“But this doesn’t happen to me!” my rational mind argued as I tried to run out a stomach cramp toward the end of mile 2 of the first race of the season.
“Help! I’m having an appendicitis!” the little irrational mind chimed-in, only slightly influenced by the previous night’s episode of Lost, where stoic Jack tried to watch himself have an emergency appendectomy. Hmmmm, I suppose Lost may be easy on the eyes, but perhaps not so helpful for my race day visualization techniques.

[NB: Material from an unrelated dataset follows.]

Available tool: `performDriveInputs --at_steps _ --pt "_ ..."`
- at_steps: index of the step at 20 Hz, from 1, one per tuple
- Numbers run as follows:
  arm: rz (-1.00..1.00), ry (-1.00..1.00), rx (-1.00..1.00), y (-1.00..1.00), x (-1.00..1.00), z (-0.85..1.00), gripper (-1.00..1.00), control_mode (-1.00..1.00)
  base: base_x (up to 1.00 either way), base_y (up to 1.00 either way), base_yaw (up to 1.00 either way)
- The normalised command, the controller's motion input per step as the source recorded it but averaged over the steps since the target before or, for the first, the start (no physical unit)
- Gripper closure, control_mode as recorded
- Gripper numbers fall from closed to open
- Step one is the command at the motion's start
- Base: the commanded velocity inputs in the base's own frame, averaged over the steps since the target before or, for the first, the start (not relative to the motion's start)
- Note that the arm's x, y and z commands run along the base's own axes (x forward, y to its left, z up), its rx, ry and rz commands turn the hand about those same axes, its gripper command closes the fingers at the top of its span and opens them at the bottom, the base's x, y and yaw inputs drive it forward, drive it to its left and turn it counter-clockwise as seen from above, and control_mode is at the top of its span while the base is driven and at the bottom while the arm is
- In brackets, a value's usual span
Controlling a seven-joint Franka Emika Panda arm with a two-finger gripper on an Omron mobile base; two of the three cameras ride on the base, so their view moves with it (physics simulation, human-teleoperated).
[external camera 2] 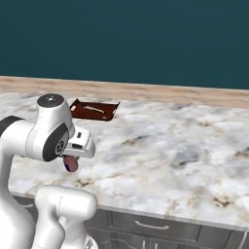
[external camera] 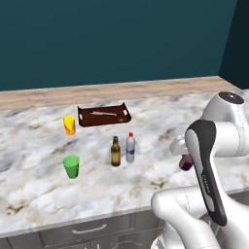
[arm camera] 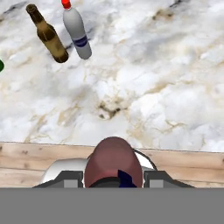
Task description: Place the drinks on the dining counter in a tight cluster.
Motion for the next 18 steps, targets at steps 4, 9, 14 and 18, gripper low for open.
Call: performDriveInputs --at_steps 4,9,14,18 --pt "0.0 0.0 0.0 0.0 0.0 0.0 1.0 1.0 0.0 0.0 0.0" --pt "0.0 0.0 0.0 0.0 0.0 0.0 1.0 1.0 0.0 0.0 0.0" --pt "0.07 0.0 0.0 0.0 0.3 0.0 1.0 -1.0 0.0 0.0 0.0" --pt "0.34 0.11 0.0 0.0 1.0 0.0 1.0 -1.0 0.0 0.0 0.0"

Sure enough, I was experiencing a real muscle cramp. I’ve heard of these evil things – clients have often reported painful charley horses that wake them in the middle of the night. But come on, why now, in my abdomen, in the middle of my triathlon? This was only a 5K, for crying out loud, and I’ve been training with 10K’s for the past month!
What is a muscle cramp, anyway? Described as a rigid, involuntary muscular contraction that lasts over a period of time, cramps are caused by heavy sweating, hard work in the heat, or an imbalance between water and electrolytes – sodium, potassium, and calcium. Muscle cramps can be prevented by acclimating, increasing water and electrolyte intake, and getting adequate rest.

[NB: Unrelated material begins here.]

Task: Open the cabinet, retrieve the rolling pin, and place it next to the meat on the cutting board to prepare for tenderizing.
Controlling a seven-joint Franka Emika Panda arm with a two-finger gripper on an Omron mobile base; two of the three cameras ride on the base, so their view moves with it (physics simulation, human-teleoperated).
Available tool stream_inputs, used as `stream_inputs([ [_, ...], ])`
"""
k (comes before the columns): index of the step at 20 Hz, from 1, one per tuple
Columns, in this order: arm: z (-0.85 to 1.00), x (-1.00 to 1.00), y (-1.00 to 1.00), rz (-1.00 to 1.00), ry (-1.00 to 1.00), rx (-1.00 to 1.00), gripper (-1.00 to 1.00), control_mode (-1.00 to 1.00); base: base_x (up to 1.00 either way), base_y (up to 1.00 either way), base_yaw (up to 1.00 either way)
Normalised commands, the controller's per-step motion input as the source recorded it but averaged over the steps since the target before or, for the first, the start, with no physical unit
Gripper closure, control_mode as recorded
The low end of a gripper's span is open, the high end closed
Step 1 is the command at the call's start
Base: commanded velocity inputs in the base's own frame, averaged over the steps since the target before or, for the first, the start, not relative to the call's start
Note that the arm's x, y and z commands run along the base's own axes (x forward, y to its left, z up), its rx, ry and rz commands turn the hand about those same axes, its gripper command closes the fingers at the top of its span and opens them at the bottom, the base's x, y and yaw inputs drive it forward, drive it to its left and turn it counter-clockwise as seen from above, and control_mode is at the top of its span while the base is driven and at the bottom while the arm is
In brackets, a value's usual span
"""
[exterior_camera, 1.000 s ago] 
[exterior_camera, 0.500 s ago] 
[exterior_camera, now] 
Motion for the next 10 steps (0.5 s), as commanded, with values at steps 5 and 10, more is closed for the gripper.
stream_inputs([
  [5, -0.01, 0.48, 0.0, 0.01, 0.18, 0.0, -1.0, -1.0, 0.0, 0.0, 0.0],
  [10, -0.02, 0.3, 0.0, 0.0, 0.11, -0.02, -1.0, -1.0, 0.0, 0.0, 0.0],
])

No doubt my abdominal cramp was caused by a combination of things, including low levels of eloctrolytes and not enough rest during the week. I’d been waking up at 5 am for the last 5 days for no apparent reason; the night before the race I woke up in a feverish sweat around 2 am and couldn’t strip down fast enough.

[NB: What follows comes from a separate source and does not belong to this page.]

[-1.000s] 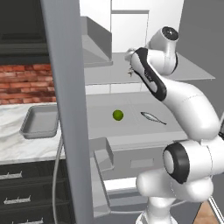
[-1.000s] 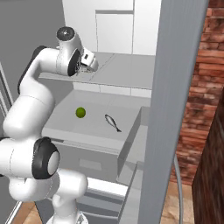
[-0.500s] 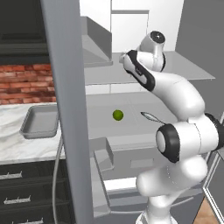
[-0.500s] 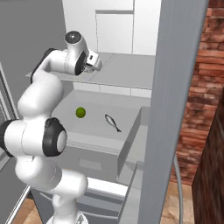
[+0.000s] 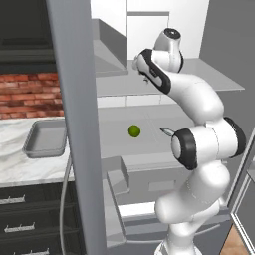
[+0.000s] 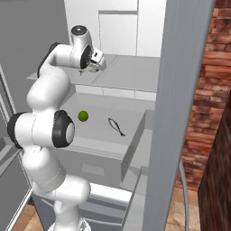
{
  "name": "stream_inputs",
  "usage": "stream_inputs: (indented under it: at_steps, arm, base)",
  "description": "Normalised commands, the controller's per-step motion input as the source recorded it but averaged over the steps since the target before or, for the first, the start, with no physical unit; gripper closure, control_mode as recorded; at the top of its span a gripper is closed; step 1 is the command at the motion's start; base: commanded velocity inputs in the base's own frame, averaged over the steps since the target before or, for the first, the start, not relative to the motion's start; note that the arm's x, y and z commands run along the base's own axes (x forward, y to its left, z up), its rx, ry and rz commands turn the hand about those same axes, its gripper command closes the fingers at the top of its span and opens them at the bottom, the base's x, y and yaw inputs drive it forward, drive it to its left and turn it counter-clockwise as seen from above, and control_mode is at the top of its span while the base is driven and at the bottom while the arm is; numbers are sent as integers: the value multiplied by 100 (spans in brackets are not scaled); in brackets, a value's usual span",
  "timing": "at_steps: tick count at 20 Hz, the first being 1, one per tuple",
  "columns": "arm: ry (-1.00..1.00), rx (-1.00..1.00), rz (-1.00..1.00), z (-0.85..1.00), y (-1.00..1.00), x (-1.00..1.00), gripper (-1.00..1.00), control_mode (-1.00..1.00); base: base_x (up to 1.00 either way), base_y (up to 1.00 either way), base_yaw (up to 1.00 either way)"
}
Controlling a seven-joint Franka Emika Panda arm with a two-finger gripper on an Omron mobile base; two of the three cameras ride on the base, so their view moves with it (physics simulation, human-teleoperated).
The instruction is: Place one lime and one fish in each tupperware on the nearby counter, to pack two identical lunches.
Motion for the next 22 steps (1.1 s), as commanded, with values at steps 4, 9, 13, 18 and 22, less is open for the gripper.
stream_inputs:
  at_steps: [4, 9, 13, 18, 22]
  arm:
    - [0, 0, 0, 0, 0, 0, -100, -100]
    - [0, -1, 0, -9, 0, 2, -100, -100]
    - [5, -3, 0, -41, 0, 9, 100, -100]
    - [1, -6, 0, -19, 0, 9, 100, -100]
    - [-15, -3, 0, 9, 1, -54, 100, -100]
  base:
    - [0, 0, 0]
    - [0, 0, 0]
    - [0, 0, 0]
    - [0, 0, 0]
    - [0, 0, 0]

Combined with the headaches I’d been experiencing throughout the week, the sleeplessness and heavy sweating sabatoged my run. I tried not to watch as many of the runners I’d already passed ran by as I walked-out the cramp, clutching my side and gasping for air, faking that I was alright when the National Gaurdsmen pointed at me and yelled, “are you ok, 445?” 445, yes, that’s me alright, walking out a stomach cramp in mile 2 of a 5K.